§ **What is needed**
Please give the lines below again exactly as they stand, from the one that contains "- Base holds" up to and including the one that contains "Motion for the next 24", leaving all pictures out.

Stored entries
++++++

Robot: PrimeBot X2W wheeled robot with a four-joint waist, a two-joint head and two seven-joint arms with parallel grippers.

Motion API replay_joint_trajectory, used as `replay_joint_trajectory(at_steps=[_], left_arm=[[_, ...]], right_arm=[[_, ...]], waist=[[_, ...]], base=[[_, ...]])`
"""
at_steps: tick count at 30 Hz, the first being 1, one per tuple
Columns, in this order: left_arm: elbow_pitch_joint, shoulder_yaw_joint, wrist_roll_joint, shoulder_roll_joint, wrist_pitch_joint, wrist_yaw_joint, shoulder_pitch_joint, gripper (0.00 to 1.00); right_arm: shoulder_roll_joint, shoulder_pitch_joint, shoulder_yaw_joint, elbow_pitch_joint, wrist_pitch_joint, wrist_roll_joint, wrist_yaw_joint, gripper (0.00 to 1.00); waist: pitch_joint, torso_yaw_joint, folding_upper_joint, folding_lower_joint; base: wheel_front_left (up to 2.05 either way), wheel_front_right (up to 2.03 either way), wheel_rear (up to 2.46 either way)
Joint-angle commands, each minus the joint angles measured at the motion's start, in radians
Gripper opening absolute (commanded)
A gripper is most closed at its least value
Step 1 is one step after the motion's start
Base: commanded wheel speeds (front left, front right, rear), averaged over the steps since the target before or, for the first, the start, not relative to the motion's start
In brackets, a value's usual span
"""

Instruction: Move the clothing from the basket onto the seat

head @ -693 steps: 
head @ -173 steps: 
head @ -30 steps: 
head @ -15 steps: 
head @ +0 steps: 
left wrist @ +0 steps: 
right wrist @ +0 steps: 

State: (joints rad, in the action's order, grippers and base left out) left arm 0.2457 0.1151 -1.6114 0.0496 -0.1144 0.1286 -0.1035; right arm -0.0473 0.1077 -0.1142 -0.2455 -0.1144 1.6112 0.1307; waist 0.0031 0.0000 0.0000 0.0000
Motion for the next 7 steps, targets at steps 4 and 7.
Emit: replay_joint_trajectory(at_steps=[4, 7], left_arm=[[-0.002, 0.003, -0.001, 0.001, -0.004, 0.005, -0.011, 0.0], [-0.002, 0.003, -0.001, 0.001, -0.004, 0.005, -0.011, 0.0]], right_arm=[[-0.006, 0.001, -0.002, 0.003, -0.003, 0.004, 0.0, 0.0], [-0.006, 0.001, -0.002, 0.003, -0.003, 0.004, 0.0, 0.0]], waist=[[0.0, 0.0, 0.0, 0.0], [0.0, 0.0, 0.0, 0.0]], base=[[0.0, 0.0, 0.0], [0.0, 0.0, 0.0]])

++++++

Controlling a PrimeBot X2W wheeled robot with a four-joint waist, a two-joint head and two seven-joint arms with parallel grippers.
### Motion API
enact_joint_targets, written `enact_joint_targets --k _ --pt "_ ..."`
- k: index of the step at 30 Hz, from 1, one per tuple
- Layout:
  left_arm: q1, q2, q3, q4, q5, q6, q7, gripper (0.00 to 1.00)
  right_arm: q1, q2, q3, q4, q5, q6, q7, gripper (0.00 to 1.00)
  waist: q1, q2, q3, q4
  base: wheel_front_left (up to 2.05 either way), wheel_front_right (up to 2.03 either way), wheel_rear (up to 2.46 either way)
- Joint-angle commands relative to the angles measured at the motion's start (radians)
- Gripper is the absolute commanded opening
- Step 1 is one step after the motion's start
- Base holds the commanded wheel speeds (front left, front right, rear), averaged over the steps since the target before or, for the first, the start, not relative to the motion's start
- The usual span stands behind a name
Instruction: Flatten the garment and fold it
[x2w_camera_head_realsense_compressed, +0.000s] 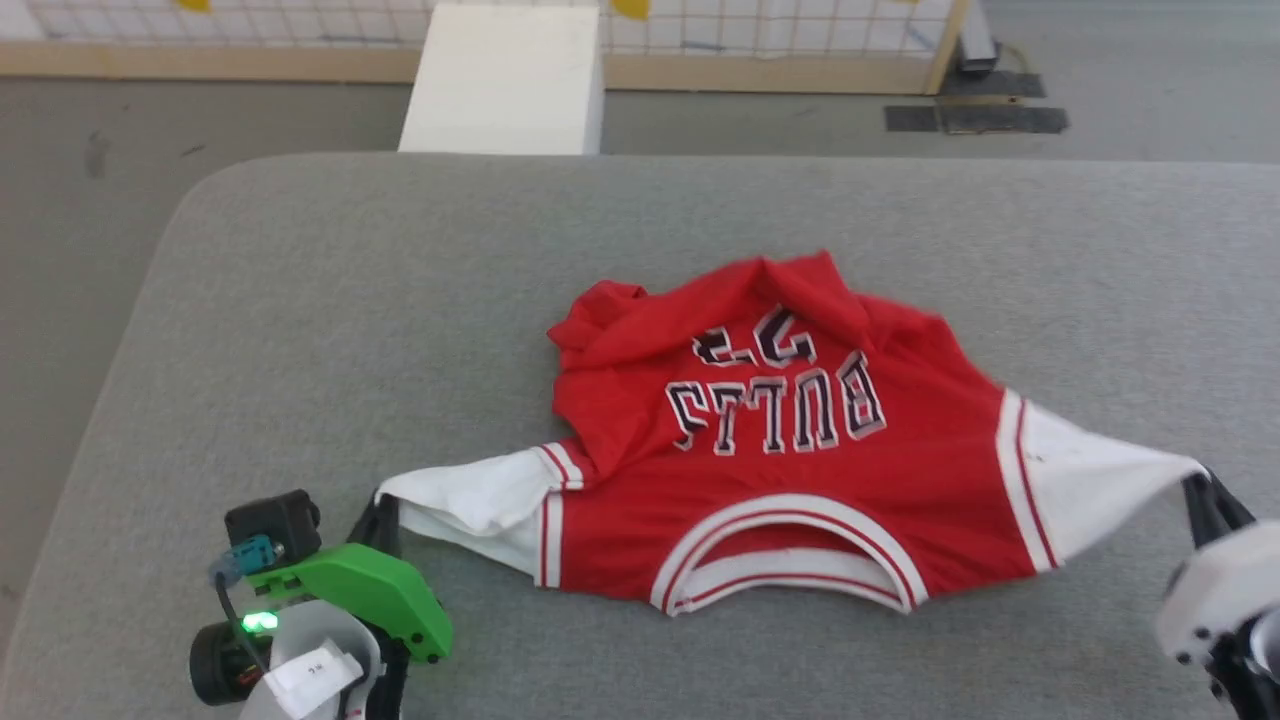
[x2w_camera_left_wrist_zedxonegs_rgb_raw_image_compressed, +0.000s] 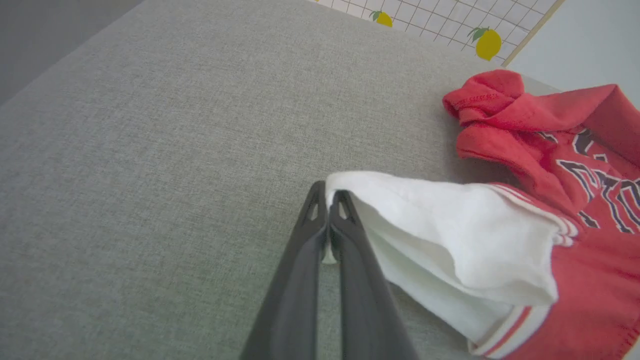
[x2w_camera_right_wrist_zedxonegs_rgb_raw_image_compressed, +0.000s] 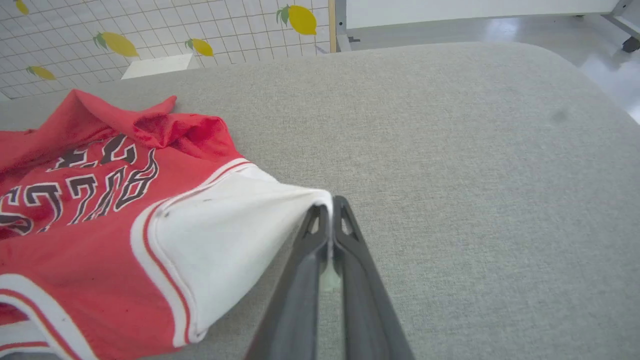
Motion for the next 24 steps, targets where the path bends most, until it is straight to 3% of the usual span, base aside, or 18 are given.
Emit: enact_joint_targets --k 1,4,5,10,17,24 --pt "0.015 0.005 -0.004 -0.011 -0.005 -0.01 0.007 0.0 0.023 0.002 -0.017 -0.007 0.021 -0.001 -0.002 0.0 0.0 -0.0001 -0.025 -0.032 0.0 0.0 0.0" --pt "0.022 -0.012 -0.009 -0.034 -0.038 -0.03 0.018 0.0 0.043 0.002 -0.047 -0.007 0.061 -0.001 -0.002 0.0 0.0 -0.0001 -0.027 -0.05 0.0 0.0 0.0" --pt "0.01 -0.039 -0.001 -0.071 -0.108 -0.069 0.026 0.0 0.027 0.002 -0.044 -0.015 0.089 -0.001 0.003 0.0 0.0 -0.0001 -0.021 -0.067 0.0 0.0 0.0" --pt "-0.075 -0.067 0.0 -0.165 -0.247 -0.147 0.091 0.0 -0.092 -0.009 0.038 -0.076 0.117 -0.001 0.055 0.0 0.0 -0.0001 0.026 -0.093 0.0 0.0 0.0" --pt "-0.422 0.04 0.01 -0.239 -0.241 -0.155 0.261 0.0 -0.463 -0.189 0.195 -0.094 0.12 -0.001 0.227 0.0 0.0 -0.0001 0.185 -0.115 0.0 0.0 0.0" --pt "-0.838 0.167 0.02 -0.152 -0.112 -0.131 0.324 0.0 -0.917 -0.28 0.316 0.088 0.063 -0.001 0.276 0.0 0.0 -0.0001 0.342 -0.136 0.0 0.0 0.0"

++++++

§ **Task output**
- Base holds the commanded wheel speeds (front left, front right, rear), averaged over the steps since the target before or, for the first, the start, not relative to the motion's start
- The usual span stands behind a name
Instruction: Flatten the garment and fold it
[x2w_camera_head_realsense_compressed, +0.000s] 
[x2w_camera_left_wrist_zedxonegs_rgb_raw_image_compressed, +0.000s] 
[x2w_camera_right_wrist_zedxonegs_rgb_raw_image_compressed, +0.000s] 
Motion for the next 24 steps, targets where the path bends most, until it is straight to 3% of the usual span, base aside, or 18 are given.

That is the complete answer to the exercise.